Senator from Prague 1
- In office 2 November 2002 – 2 November 2008
- Preceded by: Václav Fischer
- Succeeded by: Zdeněk Schwarz [cs]

Personal details
- Born: 30 May 1962 (age 63) Kolín, Czechoslovakia
- Party: Independent
- Alma mater: Academy of Performing Arts in Prague

= Martin Mejstřík =

Czech politician (born 1962)

Martin Mejstřík (born 30 May 1962) is a Czech politician and human rights activist.

==Biography==
Mejstřík is notable for his role as a student leader during the Velvet Revolution that led to the ousting of the Communist regime in Czechoslovakia in November 1989. He served as a Senator in the Senate of the Parliament of the Czech Republic from 2002 to 2008, representing Prague 1 as an independent, and was a member of the Senate Committee on Education, Science, Culture, Human Rights and Petitions.
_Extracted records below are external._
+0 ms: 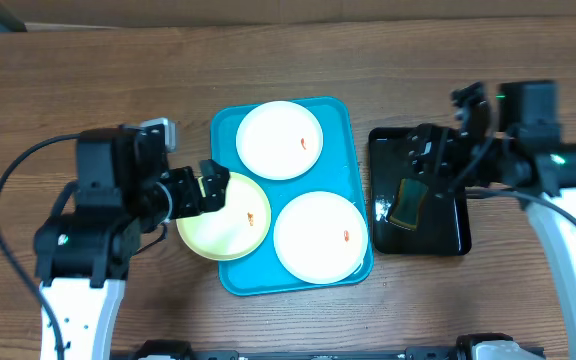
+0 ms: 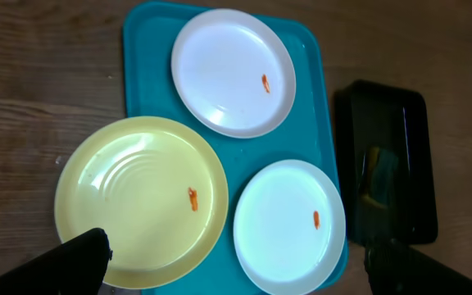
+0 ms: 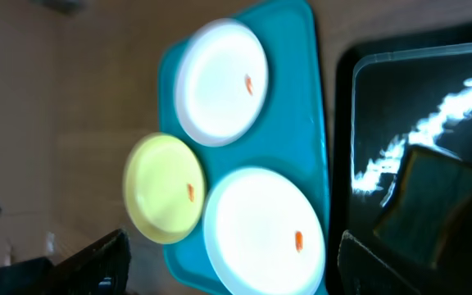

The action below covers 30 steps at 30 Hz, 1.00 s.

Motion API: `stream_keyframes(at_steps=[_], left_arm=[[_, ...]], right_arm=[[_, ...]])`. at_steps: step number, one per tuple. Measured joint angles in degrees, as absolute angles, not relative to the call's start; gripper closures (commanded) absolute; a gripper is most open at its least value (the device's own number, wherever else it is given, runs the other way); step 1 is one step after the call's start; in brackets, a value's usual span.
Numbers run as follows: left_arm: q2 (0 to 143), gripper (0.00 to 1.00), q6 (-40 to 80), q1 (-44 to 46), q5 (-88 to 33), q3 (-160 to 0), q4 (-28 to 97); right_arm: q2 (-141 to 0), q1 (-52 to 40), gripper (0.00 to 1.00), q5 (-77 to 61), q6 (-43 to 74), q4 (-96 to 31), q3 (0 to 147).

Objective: Clean dirty plates on tray and stack at the side

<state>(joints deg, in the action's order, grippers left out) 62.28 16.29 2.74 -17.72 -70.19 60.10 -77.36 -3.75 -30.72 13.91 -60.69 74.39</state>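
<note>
Three dirty plates lie on the blue tray (image 1: 346, 130), each with a small orange smear. One white plate (image 1: 279, 140) is at the back, another white plate (image 1: 320, 236) at the front right. The yellow plate (image 1: 230, 215) overhangs the tray's left edge. My left gripper (image 1: 208, 188) hovers open over the yellow plate's left rim, nothing in it. My right gripper (image 1: 430, 160) hangs open above the black tray (image 1: 438, 240), near the green-and-yellow sponge (image 1: 408, 202). Seen from the left wrist, the yellow plate (image 2: 138, 197) lies below, and the right wrist view shows the sponge (image 3: 428, 197).
The black tray stands right of the blue tray with a narrow strip of table between them. Bare wooden table (image 1: 88, 90) stretches left of the blue tray and along the back. A cardboard wall edges the far side.
Both arms have moved further over the table and tipped downward, so the wrist cameras now look down on the trays. My left gripper sits further over the yellow plate. Plates and sponge unmoved.
Both arms first rested low at the table's near edge, grippers open, and stayed there at the following moment. Then they were raised, left beside the yellow plate, right over the black tray. Now they hover there, looking down, still open.
</note>
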Motion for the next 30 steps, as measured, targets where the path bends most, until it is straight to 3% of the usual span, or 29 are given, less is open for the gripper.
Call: stream_keyframes(at_steps=[5,12,15,17,19,25,27,28,30], left_arm=[[67.5,0.19,16.1,11.6,-15.2,-70.7,63.0],[76.9,0.16,17.7,22.5,-6.7,-70.7,65.6],[79.9,0.34,18.9,22.9,-6.4,-70.7,65.4],[81.3,0.39,19.6,22.9,-6.9,-70.7,65.6],[81.7,0.36,19.6,22.9,-8.1,-70.7,65.6],[80.6,0.36,19.8,22.9,-10.1,-70.7,67.5],[79.8,0.38,19.8,22.9,-10.5,-70.7,68.8],[79.5,0.38,19.8,22.9,-10.5,-70.7,69.5],[79.1,0.38,19.8,22.9,-10.7,-70.7,70.0]], right_arm=[[-83.9,-8.4,0.24,-19.5,19.1,-64.1,74.5],[-89.3,-8.7,0.45,-9.0,26.0,-62.5,74.3],[-92.0,-8.7,0.48,-6.9,26.9,-59.0,71.7],[-94.4,-8.7,0.52,-6.1,27.2,-57.2,69.6],[-98.2,-8.7,0.65,-5.5,27.4,-55.8,67.9],[-105.6,-8.7,0.74,-2.1,28.3,-54.4,67.5],[-106.7,-8.7,0.83,-1.9,28.4,-53.1,67.4],[-107.0,-8.7,0.96,-1.9,28.5,-52.5,67.2],[-107.7,-8.7,0.96,-1.9,28.6,-50.6,66.4]])
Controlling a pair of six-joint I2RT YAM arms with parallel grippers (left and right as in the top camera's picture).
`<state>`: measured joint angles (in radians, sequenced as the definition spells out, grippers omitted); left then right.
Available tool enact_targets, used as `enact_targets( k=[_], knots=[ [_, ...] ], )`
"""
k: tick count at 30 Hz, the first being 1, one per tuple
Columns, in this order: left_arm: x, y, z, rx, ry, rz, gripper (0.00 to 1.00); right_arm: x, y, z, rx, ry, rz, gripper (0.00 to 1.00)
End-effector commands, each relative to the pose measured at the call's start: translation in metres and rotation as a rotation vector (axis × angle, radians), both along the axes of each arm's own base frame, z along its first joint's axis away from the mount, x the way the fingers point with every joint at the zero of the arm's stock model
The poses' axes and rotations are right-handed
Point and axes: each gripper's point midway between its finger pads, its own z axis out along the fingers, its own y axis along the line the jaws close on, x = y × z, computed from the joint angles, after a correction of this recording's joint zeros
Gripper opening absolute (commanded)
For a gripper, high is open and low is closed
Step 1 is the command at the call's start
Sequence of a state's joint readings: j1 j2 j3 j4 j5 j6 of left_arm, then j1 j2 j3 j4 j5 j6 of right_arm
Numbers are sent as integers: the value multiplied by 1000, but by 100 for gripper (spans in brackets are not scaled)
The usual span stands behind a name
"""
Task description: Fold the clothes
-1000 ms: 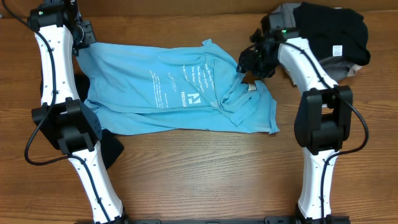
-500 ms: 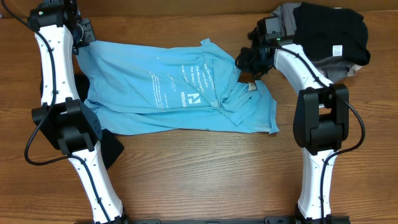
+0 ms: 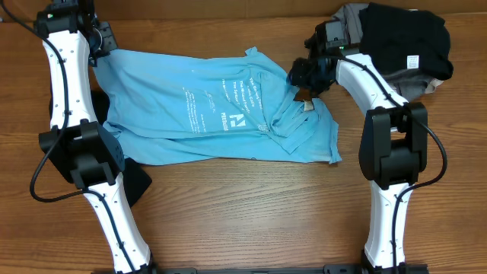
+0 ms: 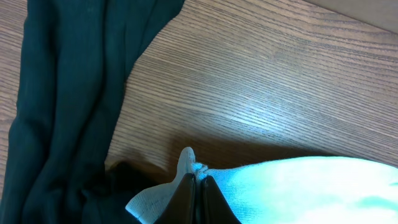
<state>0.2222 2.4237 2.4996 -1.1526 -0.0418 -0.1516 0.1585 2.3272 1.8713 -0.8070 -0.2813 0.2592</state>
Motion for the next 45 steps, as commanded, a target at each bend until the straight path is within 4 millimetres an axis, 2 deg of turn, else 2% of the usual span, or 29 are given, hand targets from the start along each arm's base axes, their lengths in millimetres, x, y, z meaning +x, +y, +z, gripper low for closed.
enact_targets(
  k=[1, 6, 9, 12, 15, 17, 20, 23, 24, 25, 29, 31, 33, 35, 38, 41, 45],
  knots=[
    [2, -2, 7, 6, -17, 9, 4, -5, 0, -6, -29, 18, -1, 63],
    [2, -2, 7, 6, -17, 9, 4, -11, 8, -21, -42, 47, -7, 59],
    [2, -2, 7, 6, -17, 9, 4, -11, 13, -24, -41, 47, 1, 39],
    [2, -3, 7, 5, -16, 9, 4, -13, 19, -27, -43, 48, 11, 25],
    [2, -3, 6, 5, -16, 9, 4, -4, 13, -26, -83, 16, -14, 4],
    [2, -2, 7, 5, -17, 9, 4, 12, 3, -17, -115, -42, -45, 4],
    [2, -2, 7, 6, -18, 9, 4, 48, -16, 15, -119, -170, -79, 4],
    [2, -2, 7, 6, -18, 9, 4, 89, -36, 71, -110, -342, -98, 4],
    [2, -2, 7, 6, -18, 9, 4, 97, -40, 85, -109, -379, -104, 4],
    [2, -2, 7, 6, -19, 10, 4, 107, -44, 107, -109, -438, -104, 4],
    [5, -2, 8, 9, -30, 9, 4, 127, -50, 167, -129, -595, -68, 4],
    [8, -1, 10, 12, -45, 9, 4, 131, -50, 188, -149, -653, -38, 4],
    [10, -1, 12, 14, -57, 9, 4, 130, -48, 198, -157, -670, -13, 4],
    [10, -1, 12, 14, -57, 9, 4, 125, -48, 197, -158, -645, -8, 4],
    [6, -1, 9, 11, -38, 9, 4, 109, -51, 182, -171, -550, 4, 4],
    [0, -3, 5, 4, -7, 9, 4, 85, -60, 159, -189, -409, 10, 4],
    [-21, -7, -5, -14, 88, 6, 4, 60, -80, 138, -203, -265, -4, 4]
  ],
)
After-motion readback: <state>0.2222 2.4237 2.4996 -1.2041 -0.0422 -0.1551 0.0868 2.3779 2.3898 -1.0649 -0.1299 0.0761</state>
Mejstřík is a founding signatory of the Prague Declaration on European Conscience and Communism (and the co-organizer, with Jana Hybášková, of its preceding conference) and the Declaration on Crimes of Communism. He was also one of the politicians proposing the creation of the Institute for the Study of Totalitarian Regimes. In 2007, he proposed a ban on "communist and all totalitarian propaganda and symbols".